- **HOW TO COMPLETE THIS TASK**
The records that follow are to be reproduced exactly. Any pictures in them are left out.

*** RAW DATA ***

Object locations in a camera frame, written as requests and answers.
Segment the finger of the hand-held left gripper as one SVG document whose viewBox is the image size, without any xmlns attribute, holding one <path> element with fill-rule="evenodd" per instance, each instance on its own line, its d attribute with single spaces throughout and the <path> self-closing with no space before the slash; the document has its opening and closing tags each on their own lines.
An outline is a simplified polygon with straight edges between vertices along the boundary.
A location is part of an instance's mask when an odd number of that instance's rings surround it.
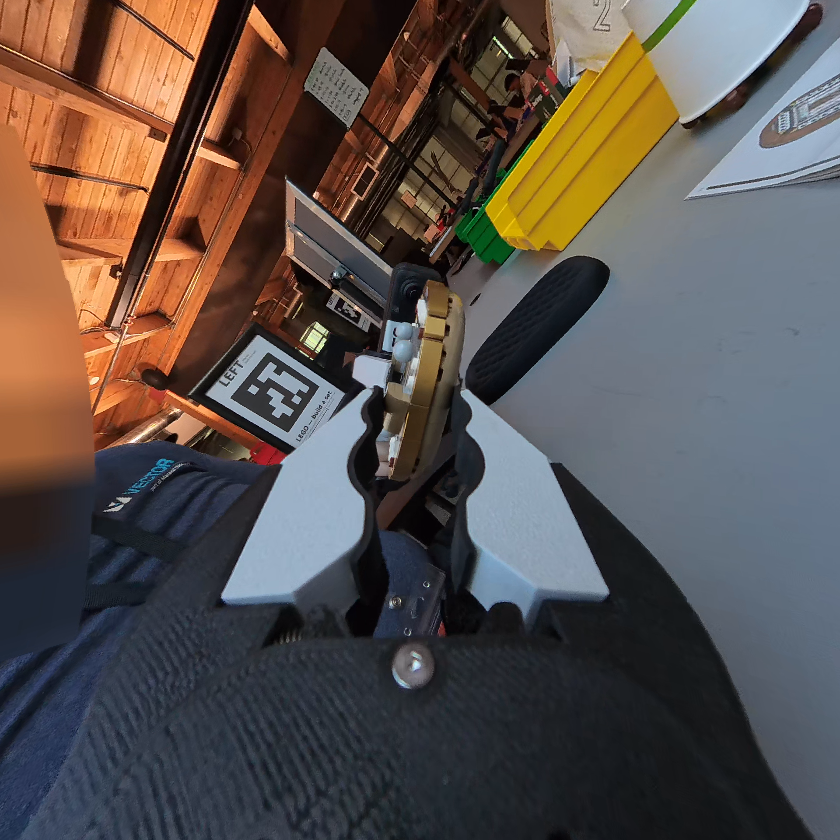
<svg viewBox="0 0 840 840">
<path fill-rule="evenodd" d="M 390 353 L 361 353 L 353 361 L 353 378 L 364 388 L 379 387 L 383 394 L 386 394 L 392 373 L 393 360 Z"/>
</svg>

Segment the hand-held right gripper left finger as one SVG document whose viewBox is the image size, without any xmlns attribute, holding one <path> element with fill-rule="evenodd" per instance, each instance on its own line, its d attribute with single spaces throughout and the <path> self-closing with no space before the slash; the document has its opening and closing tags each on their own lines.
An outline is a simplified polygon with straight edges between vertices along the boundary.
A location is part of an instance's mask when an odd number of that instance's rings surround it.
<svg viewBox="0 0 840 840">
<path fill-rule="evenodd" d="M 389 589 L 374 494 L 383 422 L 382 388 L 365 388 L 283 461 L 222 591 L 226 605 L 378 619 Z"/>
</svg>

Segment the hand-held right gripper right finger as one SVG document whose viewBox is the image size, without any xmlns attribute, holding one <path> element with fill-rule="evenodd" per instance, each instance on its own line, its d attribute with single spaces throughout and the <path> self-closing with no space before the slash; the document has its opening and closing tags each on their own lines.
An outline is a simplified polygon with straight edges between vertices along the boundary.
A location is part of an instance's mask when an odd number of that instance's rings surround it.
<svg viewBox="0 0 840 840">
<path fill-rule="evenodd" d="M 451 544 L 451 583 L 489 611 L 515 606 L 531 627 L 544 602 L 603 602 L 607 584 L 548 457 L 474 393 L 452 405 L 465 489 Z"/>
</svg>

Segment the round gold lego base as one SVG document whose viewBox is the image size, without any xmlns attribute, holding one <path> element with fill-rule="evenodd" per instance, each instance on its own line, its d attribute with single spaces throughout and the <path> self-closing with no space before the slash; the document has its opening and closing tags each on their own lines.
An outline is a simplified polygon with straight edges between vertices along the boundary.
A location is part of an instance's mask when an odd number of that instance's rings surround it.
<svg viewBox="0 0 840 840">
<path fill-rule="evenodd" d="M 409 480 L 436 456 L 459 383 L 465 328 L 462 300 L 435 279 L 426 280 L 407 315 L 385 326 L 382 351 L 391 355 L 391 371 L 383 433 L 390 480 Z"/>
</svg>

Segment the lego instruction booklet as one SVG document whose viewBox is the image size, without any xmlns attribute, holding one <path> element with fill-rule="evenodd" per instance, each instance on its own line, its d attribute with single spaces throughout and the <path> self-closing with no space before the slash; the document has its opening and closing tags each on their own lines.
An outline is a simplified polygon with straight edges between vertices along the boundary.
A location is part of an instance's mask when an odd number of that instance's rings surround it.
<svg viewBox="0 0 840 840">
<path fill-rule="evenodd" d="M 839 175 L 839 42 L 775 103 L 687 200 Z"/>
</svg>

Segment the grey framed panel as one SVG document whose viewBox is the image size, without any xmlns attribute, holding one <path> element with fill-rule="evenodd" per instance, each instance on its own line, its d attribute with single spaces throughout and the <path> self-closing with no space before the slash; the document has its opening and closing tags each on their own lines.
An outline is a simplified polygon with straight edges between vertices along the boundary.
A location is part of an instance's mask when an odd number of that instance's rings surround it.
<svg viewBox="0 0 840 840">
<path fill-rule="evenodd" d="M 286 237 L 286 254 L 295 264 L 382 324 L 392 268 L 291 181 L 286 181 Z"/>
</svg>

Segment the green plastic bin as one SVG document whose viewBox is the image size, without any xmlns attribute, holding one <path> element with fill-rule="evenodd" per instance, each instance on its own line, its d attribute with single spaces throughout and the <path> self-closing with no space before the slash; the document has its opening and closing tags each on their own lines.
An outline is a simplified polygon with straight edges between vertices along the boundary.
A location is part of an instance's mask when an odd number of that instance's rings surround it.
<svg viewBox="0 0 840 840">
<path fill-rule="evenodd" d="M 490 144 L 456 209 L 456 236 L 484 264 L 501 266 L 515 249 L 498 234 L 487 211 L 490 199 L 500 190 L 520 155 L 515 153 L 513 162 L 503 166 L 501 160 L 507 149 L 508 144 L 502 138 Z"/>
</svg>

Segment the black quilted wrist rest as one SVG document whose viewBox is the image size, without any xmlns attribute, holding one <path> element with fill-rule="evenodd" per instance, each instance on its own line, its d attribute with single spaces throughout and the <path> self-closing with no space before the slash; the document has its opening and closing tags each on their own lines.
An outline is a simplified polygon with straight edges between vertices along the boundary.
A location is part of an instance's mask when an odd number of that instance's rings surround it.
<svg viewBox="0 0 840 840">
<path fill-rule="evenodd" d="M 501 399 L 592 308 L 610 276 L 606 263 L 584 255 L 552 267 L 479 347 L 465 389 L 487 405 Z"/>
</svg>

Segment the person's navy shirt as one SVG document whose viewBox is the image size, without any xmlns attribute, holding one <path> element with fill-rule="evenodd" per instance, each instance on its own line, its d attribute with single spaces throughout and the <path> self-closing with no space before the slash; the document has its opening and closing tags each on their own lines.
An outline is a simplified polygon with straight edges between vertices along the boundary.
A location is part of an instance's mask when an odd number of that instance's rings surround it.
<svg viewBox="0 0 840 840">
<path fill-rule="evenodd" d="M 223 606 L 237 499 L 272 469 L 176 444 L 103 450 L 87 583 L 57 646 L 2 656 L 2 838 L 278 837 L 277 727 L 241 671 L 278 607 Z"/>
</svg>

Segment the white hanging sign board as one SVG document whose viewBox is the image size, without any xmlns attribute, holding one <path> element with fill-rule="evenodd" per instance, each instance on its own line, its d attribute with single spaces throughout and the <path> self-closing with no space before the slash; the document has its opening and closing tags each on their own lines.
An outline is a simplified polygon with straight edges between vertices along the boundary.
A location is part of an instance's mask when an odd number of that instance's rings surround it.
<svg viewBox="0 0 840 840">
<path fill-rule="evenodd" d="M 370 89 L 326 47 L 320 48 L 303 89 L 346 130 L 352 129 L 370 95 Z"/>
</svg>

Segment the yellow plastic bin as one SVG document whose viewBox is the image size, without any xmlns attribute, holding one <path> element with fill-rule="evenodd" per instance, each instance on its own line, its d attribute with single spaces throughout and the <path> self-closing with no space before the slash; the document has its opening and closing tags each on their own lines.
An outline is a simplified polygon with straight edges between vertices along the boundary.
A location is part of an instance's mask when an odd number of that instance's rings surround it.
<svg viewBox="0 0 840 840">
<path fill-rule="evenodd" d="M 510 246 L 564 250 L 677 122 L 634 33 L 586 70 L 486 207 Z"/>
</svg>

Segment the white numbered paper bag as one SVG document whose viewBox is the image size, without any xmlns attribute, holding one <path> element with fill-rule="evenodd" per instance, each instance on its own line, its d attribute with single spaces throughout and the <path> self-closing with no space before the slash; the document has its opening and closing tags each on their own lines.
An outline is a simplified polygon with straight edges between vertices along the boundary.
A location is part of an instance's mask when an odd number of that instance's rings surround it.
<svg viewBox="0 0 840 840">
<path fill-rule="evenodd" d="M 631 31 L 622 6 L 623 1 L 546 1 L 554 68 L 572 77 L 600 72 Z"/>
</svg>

*** End of RAW DATA ***

- **RESPONSE BOX**
Object locations in a camera frame, written as requests and answers.
Segment the finger of the hand-held left gripper as one SVG document whose viewBox is the image size, without any xmlns attribute, holding one <path> element with fill-rule="evenodd" per instance, each instance on its own line, its d attribute with single spaces throughout and the <path> self-closing with no space before the slash; the document has its opening and closing tags each on their own lines.
An outline is a simplified polygon with straight edges between vertices along the boundary.
A location is part of an instance's mask when an odd number of that instance's rings surround it.
<svg viewBox="0 0 840 840">
<path fill-rule="evenodd" d="M 390 353 L 361 353 L 353 361 L 353 378 L 364 388 L 379 387 L 383 394 L 386 394 L 392 373 L 393 360 Z"/>
</svg>

Segment the hand-held right gripper left finger as one SVG document whose viewBox is the image size, without any xmlns attribute, holding one <path> element with fill-rule="evenodd" per instance, each instance on its own line, its d attribute with single spaces throughout and the <path> self-closing with no space before the slash; the document has its opening and closing tags each on their own lines.
An outline is a simplified polygon with straight edges between vertices along the boundary.
A location is part of an instance's mask when an odd number of that instance's rings surround it.
<svg viewBox="0 0 840 840">
<path fill-rule="evenodd" d="M 389 589 L 374 494 L 383 422 L 382 388 L 365 388 L 283 461 L 222 591 L 226 605 L 378 619 Z"/>
</svg>

Segment the hand-held right gripper right finger as one SVG document whose viewBox is the image size, without any xmlns attribute, holding one <path> element with fill-rule="evenodd" per instance, each instance on its own line, its d attribute with single spaces throughout and the <path> self-closing with no space before the slash; the document has its opening and closing tags each on their own lines.
An outline is a simplified polygon with straight edges between vertices along the boundary.
A location is part of an instance's mask when an odd number of that instance's rings surround it.
<svg viewBox="0 0 840 840">
<path fill-rule="evenodd" d="M 451 544 L 451 583 L 489 611 L 515 606 L 531 627 L 544 602 L 603 602 L 607 584 L 548 457 L 474 393 L 452 405 L 465 489 Z"/>
</svg>

Segment the round gold lego base as one SVG document whose viewBox is the image size, without any xmlns attribute, holding one <path> element with fill-rule="evenodd" per instance, each instance on its own line, its d attribute with single spaces throughout and the <path> self-closing with no space before the slash; the document has its opening and closing tags each on their own lines.
An outline is a simplified polygon with straight edges between vertices along the boundary.
A location is part of an instance's mask when an odd number of that instance's rings surround it.
<svg viewBox="0 0 840 840">
<path fill-rule="evenodd" d="M 409 480 L 436 456 L 459 383 L 465 328 L 462 300 L 435 279 L 426 280 L 407 315 L 385 326 L 382 351 L 391 355 L 391 371 L 383 433 L 390 480 Z"/>
</svg>

Segment the lego instruction booklet as one SVG document whose viewBox is the image size, without any xmlns attribute, holding one <path> element with fill-rule="evenodd" per instance, each instance on its own line, its d attribute with single spaces throughout and the <path> self-closing with no space before the slash; the document has its opening and closing tags each on their own lines.
An outline is a simplified polygon with straight edges between vertices along the boundary.
A location is part of an instance's mask when an odd number of that instance's rings surround it.
<svg viewBox="0 0 840 840">
<path fill-rule="evenodd" d="M 839 175 L 839 42 L 775 103 L 687 200 Z"/>
</svg>

Segment the grey framed panel as one SVG document whose viewBox is the image size, without any xmlns attribute, holding one <path> element with fill-rule="evenodd" per instance, each instance on its own line, its d attribute with single spaces throughout and the <path> self-closing with no space before the slash; the document has its opening and closing tags each on their own lines.
An outline is a simplified polygon with straight edges between vertices along the boundary.
A location is part of an instance's mask when an odd number of that instance's rings surround it.
<svg viewBox="0 0 840 840">
<path fill-rule="evenodd" d="M 286 237 L 286 254 L 295 264 L 382 324 L 392 268 L 291 181 L 286 181 Z"/>
</svg>

Segment the green plastic bin as one SVG document whose viewBox is the image size, without any xmlns attribute, holding one <path> element with fill-rule="evenodd" per instance, each instance on its own line, its d attribute with single spaces throughout and the <path> self-closing with no space before the slash; the document has its opening and closing tags each on their own lines.
An outline is a simplified polygon with straight edges between vertices along the boundary.
A location is part of an instance's mask when an odd number of that instance's rings surround it.
<svg viewBox="0 0 840 840">
<path fill-rule="evenodd" d="M 490 144 L 456 209 L 456 236 L 484 264 L 501 266 L 515 249 L 498 234 L 487 211 L 490 199 L 500 190 L 520 155 L 515 153 L 513 162 L 503 166 L 501 160 L 507 149 L 508 144 L 502 138 Z"/>
</svg>

Segment the black quilted wrist rest as one SVG document whose viewBox is the image size, without any xmlns attribute, holding one <path> element with fill-rule="evenodd" per instance, each instance on its own line, its d attribute with single spaces throughout and the <path> self-closing with no space before the slash; the document has its opening and closing tags each on their own lines.
An outline is a simplified polygon with straight edges between vertices along the boundary.
A location is part of an instance's mask when an odd number of that instance's rings surround it.
<svg viewBox="0 0 840 840">
<path fill-rule="evenodd" d="M 501 399 L 592 308 L 610 276 L 606 263 L 584 255 L 552 267 L 479 347 L 465 389 L 487 405 Z"/>
</svg>

Segment the person's navy shirt as one SVG document whose viewBox is the image size, without any xmlns attribute, holding one <path> element with fill-rule="evenodd" per instance, each instance on its own line, its d attribute with single spaces throughout and the <path> self-closing with no space before the slash; the document has its opening and closing tags each on their own lines.
An outline is a simplified polygon with straight edges between vertices along the boundary.
A location is part of an instance's mask when an odd number of that instance's rings surround it.
<svg viewBox="0 0 840 840">
<path fill-rule="evenodd" d="M 223 606 L 237 499 L 272 469 L 176 444 L 103 450 L 87 583 L 57 646 L 2 656 L 2 838 L 278 837 L 277 727 L 241 671 L 278 607 Z"/>
</svg>

Segment the white hanging sign board as one SVG document whose viewBox is the image size, without any xmlns attribute, holding one <path> element with fill-rule="evenodd" per instance, each instance on its own line, its d attribute with single spaces throughout and the <path> self-closing with no space before the slash; the document has its opening and closing tags each on their own lines.
An outline is a simplified polygon with straight edges between vertices along the boundary.
A location is part of an instance's mask when an odd number of that instance's rings surround it.
<svg viewBox="0 0 840 840">
<path fill-rule="evenodd" d="M 370 89 L 326 47 L 320 48 L 303 89 L 346 130 L 352 129 L 370 95 Z"/>
</svg>

Segment the yellow plastic bin as one SVG document whose viewBox is the image size, without any xmlns attribute, holding one <path> element with fill-rule="evenodd" per instance, each instance on its own line, its d attribute with single spaces throughout and the <path> self-closing with no space before the slash; the document has its opening and closing tags each on their own lines.
An outline is a simplified polygon with straight edges between vertices along the boundary.
A location is part of an instance's mask when an odd number of that instance's rings surround it.
<svg viewBox="0 0 840 840">
<path fill-rule="evenodd" d="M 510 246 L 564 250 L 677 122 L 634 33 L 586 70 L 486 207 Z"/>
</svg>

Segment the white numbered paper bag as one SVG document whose viewBox is the image size, without any xmlns attribute, holding one <path> element with fill-rule="evenodd" per instance, each instance on its own line, its d attribute with single spaces throughout and the <path> self-closing with no space before the slash; the document has its opening and closing tags each on their own lines.
An outline is a simplified polygon with straight edges between vertices along the boundary.
A location is part of an instance's mask when an odd number of that instance's rings surround it.
<svg viewBox="0 0 840 840">
<path fill-rule="evenodd" d="M 631 31 L 622 6 L 623 1 L 546 1 L 554 68 L 572 77 L 600 72 Z"/>
</svg>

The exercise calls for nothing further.